_WHAT NEEDS TO BE DONE_
Give the count of lines in the data that include "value", with no other words.

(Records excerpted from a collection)
*****

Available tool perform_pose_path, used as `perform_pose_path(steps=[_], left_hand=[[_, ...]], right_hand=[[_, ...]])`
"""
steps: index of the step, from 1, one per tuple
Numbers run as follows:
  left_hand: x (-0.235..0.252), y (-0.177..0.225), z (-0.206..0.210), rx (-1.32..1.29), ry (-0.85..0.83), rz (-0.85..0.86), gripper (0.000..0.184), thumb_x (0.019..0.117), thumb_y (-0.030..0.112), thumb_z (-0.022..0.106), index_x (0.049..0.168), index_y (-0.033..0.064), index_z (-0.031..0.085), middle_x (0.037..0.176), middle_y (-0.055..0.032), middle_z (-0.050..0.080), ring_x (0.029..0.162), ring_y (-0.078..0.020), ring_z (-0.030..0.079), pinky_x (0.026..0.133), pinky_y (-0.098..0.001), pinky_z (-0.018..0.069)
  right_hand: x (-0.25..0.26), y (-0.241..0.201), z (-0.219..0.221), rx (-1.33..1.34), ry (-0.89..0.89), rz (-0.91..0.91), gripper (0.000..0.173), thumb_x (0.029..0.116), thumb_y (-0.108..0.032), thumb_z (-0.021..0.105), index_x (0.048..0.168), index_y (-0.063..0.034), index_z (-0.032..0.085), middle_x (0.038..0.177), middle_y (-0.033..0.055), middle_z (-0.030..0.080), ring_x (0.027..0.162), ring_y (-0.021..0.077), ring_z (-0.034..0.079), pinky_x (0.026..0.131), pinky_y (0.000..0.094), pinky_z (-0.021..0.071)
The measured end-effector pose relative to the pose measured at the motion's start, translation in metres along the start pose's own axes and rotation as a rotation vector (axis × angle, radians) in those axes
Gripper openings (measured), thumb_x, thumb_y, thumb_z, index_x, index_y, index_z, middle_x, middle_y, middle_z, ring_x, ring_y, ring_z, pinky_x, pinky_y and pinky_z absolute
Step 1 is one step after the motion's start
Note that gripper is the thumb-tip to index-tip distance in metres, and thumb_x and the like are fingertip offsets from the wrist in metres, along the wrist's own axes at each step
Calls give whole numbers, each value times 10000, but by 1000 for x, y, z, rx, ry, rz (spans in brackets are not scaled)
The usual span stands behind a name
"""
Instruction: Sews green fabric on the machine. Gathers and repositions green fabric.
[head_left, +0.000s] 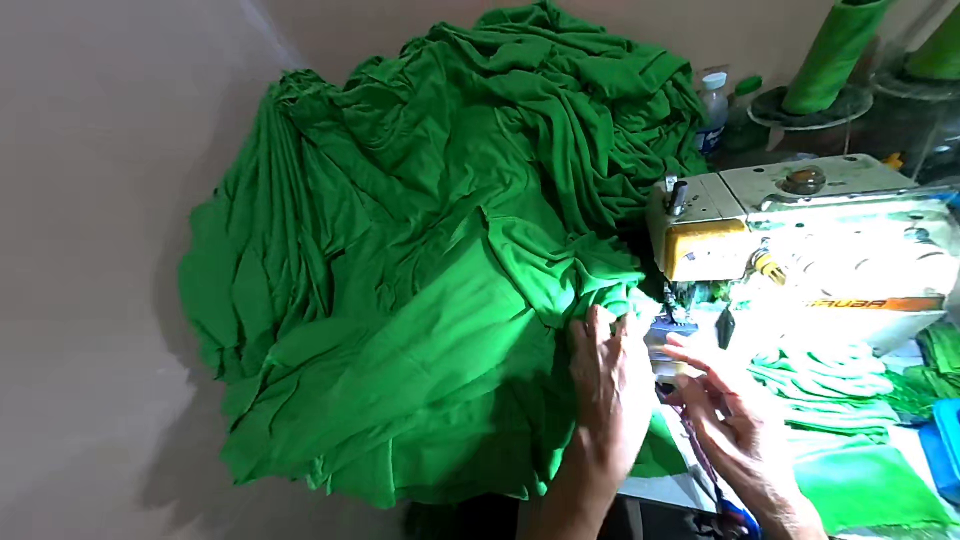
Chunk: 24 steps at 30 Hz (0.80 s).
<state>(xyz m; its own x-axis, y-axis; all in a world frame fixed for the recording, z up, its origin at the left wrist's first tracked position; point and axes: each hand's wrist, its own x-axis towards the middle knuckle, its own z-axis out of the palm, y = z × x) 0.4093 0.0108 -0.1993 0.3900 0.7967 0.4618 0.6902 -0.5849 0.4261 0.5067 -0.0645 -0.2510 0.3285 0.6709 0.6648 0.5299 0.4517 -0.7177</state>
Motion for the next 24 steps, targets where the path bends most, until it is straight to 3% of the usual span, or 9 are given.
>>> perform_pose_path(steps=[3,4,6,9,12,14,18,22,24], left_hand=[[-34,13,-37,4,-245,23,225,967,25,576,1107,-53,734,1143,-245,666,964,-301,711,816,-340,586],[-41,12,-48,-36,-334,66,224,970,16,571,1099,-61,737,1121,-243,674,967,-293,710,835,-332,582],[-45,-7,-55,-138,-294,210,200,942,14,610,1046,-23,776,982,-202,710,875,-286,720,775,-367,595],[-6,-41,-77,-51,-35,226,163,942,56,641,988,35,796,990,-157,736,909,-299,724,783,-469,585],[67,-92,-106,47,129,86,326,1010,72,565,1320,34,660,1291,-252,609,1191,-414,600,976,-571,499],[115,-129,-114,42,122,11,482,989,60,605,1464,29,527,1439,-343,472,1321,-536,465,1045,-682,402],[150,-160,-98,-120,69,83,258,1002,110,644,1185,-65,695,1366,-349,546,1328,-525,470,1079,-674,364],[117,-121,-99,-105,233,311,238,1009,118,587,1052,-75,719,1139,-289,678,1113,-477,633,948,-661,460],[107,-116,-105,-23,182,272,264,1012,124,570,1162,-56,692,1244,-294,642,1205,-501,583,995,-698,409]], right_hand=[[-1,-4,-2,-162,-187,-119,380,1008,-67,490,1354,5,631,1373,242,611,1205,213,649,1007,286,517],[-3,-1,-4,-297,-177,-162,367,1022,-105,472,1333,-50,657,1328,188,651,1219,227,639,1028,321,503],[-5,1,-10,-575,-28,-186,300,976,-80,475,1124,-32,731,1096,182,721,995,318,700,836,435,548],[-10,-19,-21,-684,40,-14,310,974,-86,492,1106,36,745,1013,268,727,891,442,719,721,585,538],[-27,-53,-19,-344,-286,-5,201,916,17,568,1002,22,749,917,185,726,827,315,717,737,484,570],[-35,-66,-15,-192,-590,96,202,926,46,587,1048,34,748,1004,211,726,869,347,724,777,515,585],[-30,-62,-22,-147,-873,211,288,943,-22,654,1211,81,670,1162,299,658,1010,449,675,871,584,532],[-4,-67,-19,-140,-562,40,239,925,-71,678,1132,40,715,1055,223,682,802,298,673,701,421,558],[13,-84,-14,-159,-523,74,266,979,-115,606,1196,14,691,1164,216,661,885,289,679,763,425,558]])
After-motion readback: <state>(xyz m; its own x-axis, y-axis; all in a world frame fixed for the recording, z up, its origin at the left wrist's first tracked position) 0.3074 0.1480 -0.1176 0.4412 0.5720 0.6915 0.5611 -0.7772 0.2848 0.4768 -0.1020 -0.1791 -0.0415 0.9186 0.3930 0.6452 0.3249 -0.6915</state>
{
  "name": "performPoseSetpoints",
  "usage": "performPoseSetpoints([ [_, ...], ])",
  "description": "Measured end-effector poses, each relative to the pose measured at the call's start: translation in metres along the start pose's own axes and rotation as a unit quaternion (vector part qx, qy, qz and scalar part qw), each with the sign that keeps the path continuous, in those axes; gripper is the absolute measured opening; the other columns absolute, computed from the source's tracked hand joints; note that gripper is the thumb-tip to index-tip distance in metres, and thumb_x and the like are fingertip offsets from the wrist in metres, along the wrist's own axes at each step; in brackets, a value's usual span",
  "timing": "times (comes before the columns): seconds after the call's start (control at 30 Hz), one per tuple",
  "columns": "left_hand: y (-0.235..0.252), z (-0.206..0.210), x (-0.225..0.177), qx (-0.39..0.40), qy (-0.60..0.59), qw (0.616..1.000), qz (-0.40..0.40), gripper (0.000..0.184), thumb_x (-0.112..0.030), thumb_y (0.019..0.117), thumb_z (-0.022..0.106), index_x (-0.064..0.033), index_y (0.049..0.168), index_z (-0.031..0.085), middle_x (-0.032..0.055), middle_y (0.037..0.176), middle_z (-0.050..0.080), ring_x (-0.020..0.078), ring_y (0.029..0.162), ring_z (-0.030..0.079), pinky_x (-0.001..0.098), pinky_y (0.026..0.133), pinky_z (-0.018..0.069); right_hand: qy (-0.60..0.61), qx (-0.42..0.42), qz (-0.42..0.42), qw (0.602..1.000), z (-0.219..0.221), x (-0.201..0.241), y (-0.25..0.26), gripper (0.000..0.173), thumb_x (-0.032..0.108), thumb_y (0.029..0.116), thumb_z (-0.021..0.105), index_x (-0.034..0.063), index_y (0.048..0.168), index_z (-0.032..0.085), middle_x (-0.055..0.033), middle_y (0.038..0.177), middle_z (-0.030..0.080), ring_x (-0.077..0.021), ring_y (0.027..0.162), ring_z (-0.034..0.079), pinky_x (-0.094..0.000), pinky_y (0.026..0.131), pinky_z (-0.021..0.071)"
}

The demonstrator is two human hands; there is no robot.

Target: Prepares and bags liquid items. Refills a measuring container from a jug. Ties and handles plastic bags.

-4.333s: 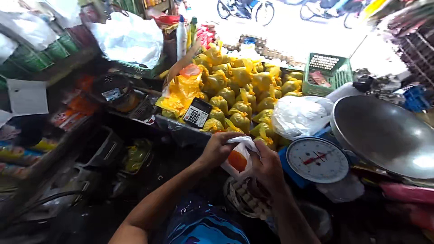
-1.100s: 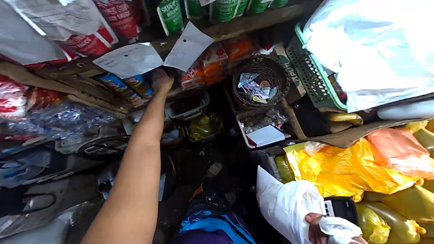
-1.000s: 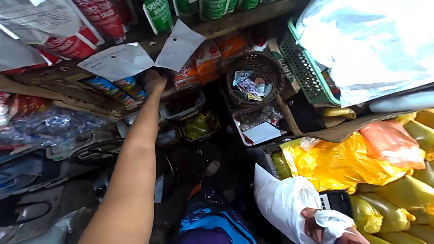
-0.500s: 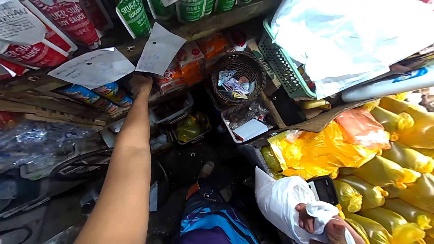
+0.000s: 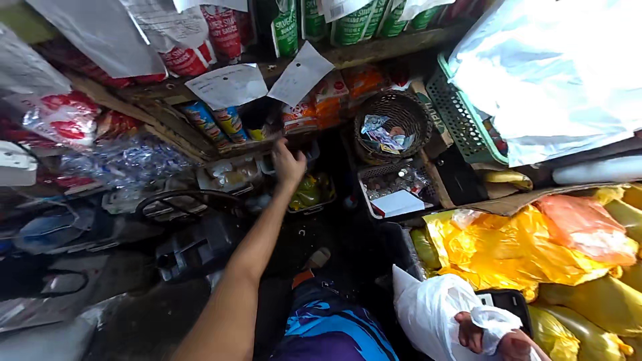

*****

_RESULT OF THIS TASK_
2